Oğuz Atay 1970 TRT Roman Ödülü’nü kazanan Tutunamayanlar romanı için Pakize Kutlu’ya verdiği röportajda bunları söylemiş. 13 Aralık 1977 yılında vefat eden ve son sözlerinin “Sevinmeyin daha ölmedim” olan Oğuz Atay’ın Tutunamayanlar romanını yazdığı Beyoğlu Hayriye Caddesi’nde bulunan 7 numaralı binanın ikinci katındaki evinin kapısına Mimar Sinan Güzel Sanatlar Üniversitesi (MSGSÜ) Tanpınar Araştırmaları Merkezi’nin “İstanbul’un Edebiyat Coğrafyası” projesi kapsamında bilgilendirme tabelası asıldı. Etkinlik Beyoğlu Belediyesi’nin ev sahipliğinde gerçekleşti.

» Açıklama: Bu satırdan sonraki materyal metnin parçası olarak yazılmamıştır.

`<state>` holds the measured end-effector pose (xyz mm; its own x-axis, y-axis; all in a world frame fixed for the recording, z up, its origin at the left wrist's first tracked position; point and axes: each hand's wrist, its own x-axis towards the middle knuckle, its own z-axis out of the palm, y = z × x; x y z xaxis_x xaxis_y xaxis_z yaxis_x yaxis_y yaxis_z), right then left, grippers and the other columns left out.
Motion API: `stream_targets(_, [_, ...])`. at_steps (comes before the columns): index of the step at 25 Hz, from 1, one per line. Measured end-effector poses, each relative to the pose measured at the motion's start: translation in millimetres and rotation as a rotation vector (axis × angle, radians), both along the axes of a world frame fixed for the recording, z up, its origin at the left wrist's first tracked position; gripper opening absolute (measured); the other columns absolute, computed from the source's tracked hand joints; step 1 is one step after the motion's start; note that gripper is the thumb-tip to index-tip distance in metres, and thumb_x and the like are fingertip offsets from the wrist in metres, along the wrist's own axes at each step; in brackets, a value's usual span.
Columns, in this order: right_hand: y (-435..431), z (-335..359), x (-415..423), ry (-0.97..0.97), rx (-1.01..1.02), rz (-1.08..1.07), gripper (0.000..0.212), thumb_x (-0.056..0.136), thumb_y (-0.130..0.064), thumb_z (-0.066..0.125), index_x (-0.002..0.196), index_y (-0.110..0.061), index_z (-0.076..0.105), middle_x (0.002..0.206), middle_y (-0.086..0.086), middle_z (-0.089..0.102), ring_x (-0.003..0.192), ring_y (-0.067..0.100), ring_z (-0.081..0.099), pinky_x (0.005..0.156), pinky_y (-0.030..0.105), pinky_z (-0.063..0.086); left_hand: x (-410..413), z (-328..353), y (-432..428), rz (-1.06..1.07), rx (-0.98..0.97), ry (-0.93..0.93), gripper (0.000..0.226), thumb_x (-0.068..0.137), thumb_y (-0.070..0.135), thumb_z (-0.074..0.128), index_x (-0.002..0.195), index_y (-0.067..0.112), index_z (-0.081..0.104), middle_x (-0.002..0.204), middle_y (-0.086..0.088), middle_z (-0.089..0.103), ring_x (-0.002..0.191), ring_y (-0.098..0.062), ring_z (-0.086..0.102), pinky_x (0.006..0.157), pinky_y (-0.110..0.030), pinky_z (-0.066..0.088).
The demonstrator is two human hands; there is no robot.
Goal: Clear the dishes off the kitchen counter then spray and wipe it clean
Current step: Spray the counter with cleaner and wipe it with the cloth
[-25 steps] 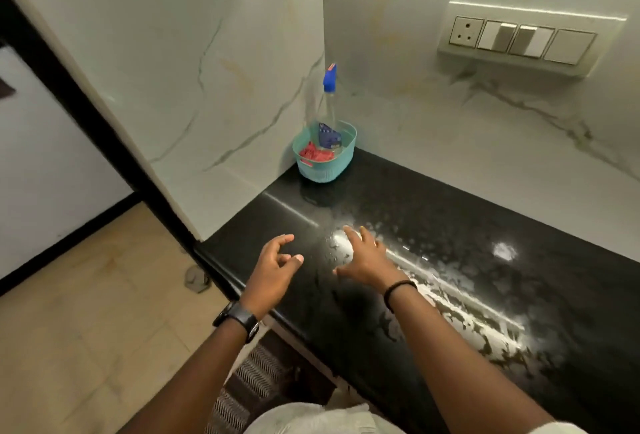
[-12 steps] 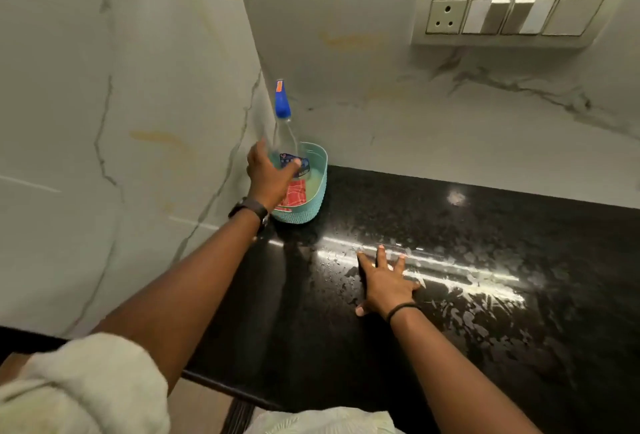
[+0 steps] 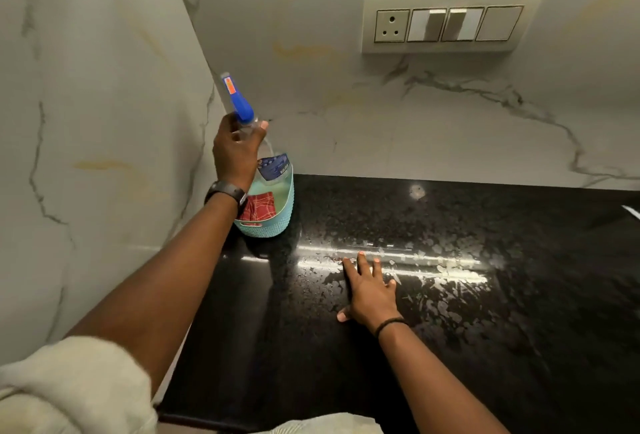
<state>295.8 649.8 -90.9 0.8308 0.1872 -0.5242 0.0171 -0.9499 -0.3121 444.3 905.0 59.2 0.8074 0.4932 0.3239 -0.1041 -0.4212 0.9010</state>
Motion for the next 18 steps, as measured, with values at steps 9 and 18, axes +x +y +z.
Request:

BAŞARININ İNSANI SEVİMSİZLEŞTİRDİĞİNİ YAZDIM
“Selim Işık, birçok tutunamayanın bileşkesidir” diyen Atay’ın Tutunamayanlar romanı bilindiği gibi dönemin Türk aydınını ironik bir dille eleştirir. Ancak bu eleştiriye de romanın ödül almasına da kimse ses çıkarmaz hakkında tek bir eleştiri bile kaleme alınmaz. Tutunamayanlar’ın kahramanının kendisi dahil çevresindeki tanıdığı dostlarından ilhamla yazdığını yine aynı röportajda dile getiren Atay bu ilgisizliği şöyle yorumlar: “Selim öldü. Selimlik de ölmüştür. Başarının insanı sevimsizleştirdiğini yazmıştım bir yerde; fakat tutunamayanlığın sevimliliğine de kimsenin yanaşmadığını görüyorum. Neden yanaşsınlar? Bir arkadaşımın dediğine göre, ben romanda herkesi bir bakıma tutunamayanlığa çağırıyormuşum. Henüz bir karşılık alamadım.”

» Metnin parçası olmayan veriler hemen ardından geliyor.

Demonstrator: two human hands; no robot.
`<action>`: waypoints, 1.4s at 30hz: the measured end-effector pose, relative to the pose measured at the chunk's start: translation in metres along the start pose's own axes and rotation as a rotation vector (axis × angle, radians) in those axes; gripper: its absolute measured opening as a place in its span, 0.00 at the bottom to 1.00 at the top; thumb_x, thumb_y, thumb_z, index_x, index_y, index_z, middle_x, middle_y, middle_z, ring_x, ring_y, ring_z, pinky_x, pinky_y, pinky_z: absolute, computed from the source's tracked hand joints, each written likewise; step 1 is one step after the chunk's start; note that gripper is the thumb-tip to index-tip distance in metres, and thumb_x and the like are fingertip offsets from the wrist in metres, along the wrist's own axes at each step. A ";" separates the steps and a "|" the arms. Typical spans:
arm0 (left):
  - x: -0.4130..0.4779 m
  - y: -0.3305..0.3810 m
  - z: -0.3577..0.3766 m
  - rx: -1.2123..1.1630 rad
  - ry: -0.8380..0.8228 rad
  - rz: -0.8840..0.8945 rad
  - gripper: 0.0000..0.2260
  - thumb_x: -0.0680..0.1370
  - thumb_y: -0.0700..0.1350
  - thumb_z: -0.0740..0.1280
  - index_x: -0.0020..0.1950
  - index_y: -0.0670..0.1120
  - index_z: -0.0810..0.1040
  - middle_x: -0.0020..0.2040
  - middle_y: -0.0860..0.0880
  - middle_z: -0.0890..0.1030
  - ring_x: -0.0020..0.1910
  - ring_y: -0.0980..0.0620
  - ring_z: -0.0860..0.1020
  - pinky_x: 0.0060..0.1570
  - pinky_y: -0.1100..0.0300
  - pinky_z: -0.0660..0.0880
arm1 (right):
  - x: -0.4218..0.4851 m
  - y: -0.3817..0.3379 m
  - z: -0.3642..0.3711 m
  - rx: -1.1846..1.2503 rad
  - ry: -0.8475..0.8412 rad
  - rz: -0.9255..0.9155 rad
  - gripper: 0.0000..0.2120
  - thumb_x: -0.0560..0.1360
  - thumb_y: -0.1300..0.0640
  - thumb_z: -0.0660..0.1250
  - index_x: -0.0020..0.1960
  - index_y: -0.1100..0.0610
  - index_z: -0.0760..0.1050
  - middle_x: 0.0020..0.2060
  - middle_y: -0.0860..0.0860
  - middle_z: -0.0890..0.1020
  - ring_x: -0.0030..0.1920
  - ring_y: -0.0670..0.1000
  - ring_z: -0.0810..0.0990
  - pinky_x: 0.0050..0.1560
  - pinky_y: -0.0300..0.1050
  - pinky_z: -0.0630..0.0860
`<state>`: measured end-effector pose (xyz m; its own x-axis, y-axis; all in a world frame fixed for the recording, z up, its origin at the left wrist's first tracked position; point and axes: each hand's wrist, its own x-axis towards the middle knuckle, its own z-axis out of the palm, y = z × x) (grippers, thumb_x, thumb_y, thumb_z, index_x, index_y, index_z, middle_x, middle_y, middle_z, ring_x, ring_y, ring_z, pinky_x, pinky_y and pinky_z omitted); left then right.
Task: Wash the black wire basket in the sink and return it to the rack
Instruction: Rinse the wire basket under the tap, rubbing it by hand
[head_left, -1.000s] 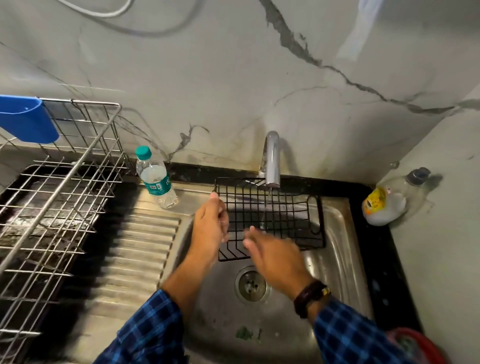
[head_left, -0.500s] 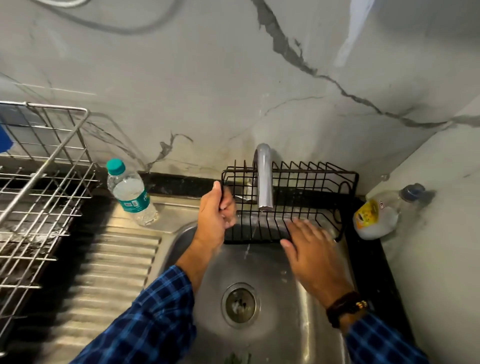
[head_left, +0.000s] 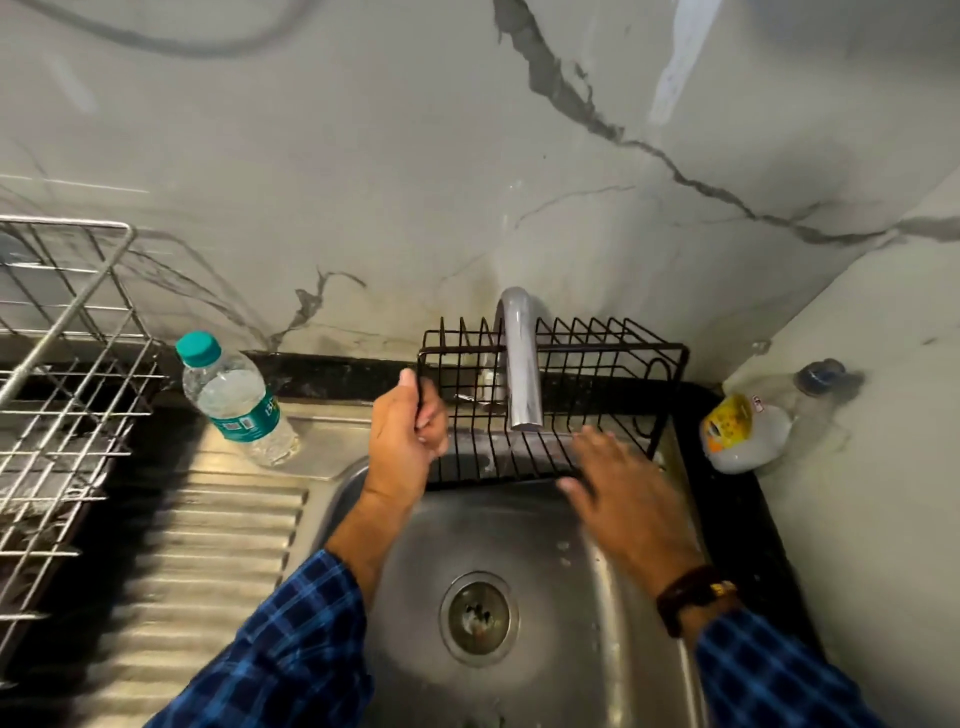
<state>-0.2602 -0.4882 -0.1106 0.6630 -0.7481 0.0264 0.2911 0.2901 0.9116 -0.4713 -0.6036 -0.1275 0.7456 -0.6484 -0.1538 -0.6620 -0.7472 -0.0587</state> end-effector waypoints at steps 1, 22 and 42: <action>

YORUCU SAYFALARDA GÜÇLÜK ÇEKMEZLER
Tutunamayanlar romanı yazılıp basıldığı günden Oğuz Atay’ın vefatının 10. yılına kadar pek ilgi görmedi. Ancak bugün, vefatının ardından bile çok az yazının kaleme alındığı Atay’ın Tutunamayanlar kitabı en çok satılan kitapların başında yer alıyor. Aynı zamanda en çok başlanan ve yarım bırakılan kitap listesinin de başını çektiğini eklemeliyiz. Aynı röportajda Oğuz Atay vefatından önce gerçek okuruna şöyle sesleniyor: “…benim gibi yeni yazmaya başlayan birini arayıp bulmak ve alıp okumak zahmetinin üstesinden gelmiş okuyucuların, ilk bakışta yorucu görünen sayfalar arasında güçlük çekmeyeceğine güveniyorum.”